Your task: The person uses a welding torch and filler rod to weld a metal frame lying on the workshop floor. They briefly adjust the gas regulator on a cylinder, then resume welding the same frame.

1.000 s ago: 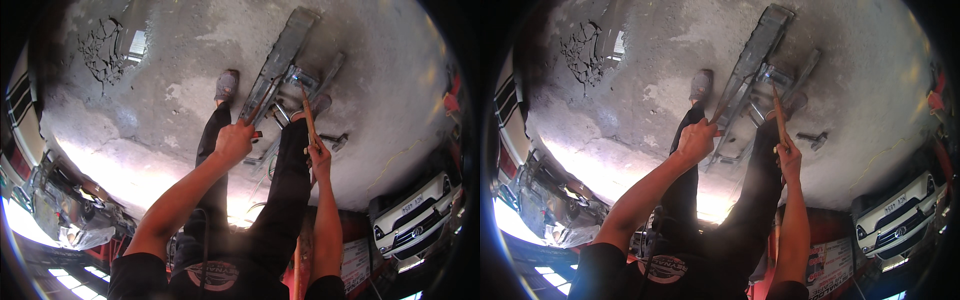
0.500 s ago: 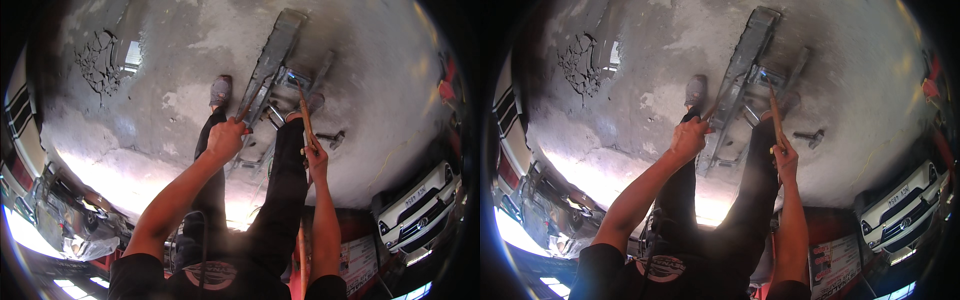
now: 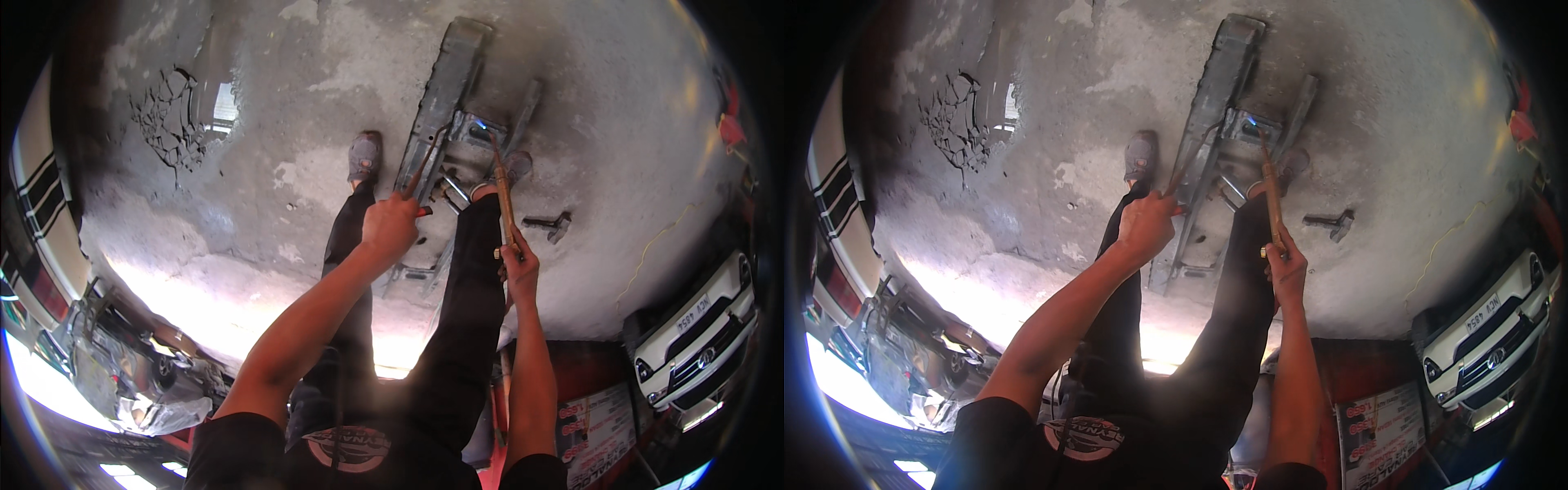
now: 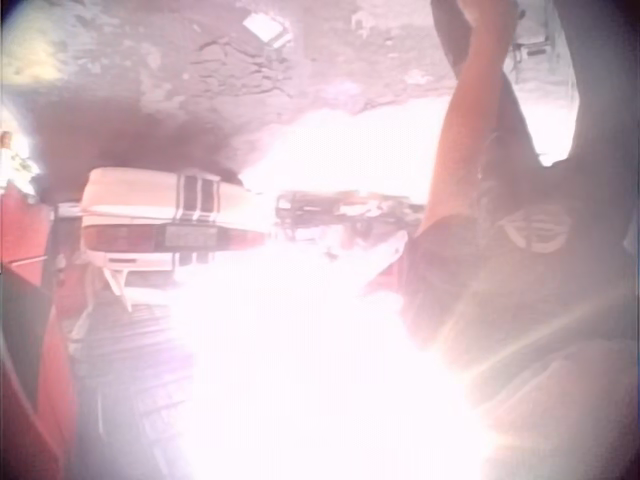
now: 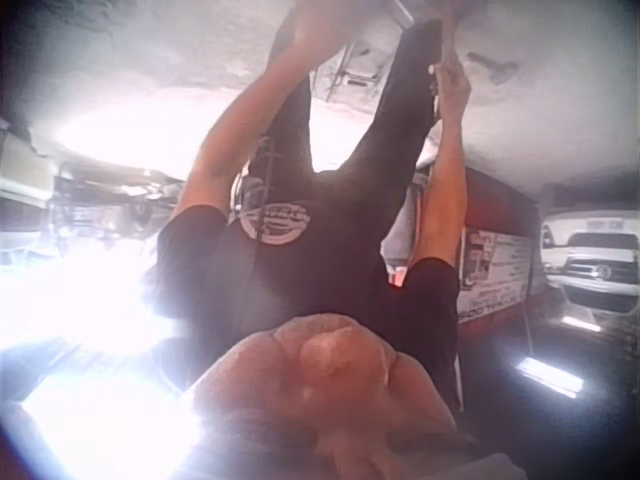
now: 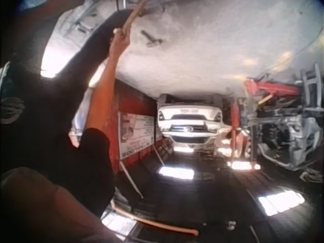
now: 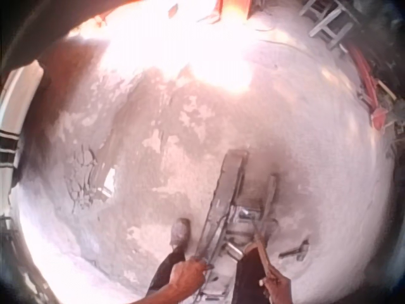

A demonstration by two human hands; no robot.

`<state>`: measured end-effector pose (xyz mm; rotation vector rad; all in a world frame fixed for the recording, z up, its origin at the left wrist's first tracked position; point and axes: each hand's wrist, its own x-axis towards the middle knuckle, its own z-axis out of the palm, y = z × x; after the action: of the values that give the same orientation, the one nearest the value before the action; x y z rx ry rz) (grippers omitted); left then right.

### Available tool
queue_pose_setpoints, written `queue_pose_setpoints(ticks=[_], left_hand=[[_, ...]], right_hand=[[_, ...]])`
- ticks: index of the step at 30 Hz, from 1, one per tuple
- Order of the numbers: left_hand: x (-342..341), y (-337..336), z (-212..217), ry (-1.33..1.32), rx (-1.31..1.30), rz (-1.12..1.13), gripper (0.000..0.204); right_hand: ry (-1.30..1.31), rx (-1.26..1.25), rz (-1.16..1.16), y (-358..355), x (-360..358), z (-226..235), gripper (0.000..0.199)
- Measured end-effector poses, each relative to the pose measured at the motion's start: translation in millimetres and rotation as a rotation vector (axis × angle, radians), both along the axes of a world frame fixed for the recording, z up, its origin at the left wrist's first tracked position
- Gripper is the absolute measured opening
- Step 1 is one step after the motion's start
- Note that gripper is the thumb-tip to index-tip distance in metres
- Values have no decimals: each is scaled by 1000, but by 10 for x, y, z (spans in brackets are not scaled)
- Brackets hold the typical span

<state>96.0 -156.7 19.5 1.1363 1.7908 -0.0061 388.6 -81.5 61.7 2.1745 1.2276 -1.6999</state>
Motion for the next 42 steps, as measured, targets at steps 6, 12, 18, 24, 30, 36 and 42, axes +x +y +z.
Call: queue_pose_setpoints(ticks=[6,12,18,24,30,36,42], left_hand=[[154,258,69,50,6,-30,9],[-129,308,-114,37,28,-110,13],[-752,222,-366,-19,52,-103,26],[-1009,240,-521,-13,-44,-111,31],[-1217,189,-677,6,-2,-153,32],[-1302,203,-682,61,-1,-143,34],[-743,182,-431,126,74,-152,34]], right_hand=[[42,47,-37,-14,27,33,53],[30,13,-25,59,126,-8,54],[2,-18,11,131,135,-98,54],[56,-23,26,230,101,-274,50],[22,-32,134,424,-2,-465,48],[19,-15,164,490,-59,-546,50],[-11,-39,128,470,-62,-544,49]])
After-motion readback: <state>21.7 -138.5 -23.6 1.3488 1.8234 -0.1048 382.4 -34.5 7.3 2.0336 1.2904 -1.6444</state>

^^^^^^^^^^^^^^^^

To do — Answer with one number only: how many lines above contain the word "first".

Response to this exercise — 2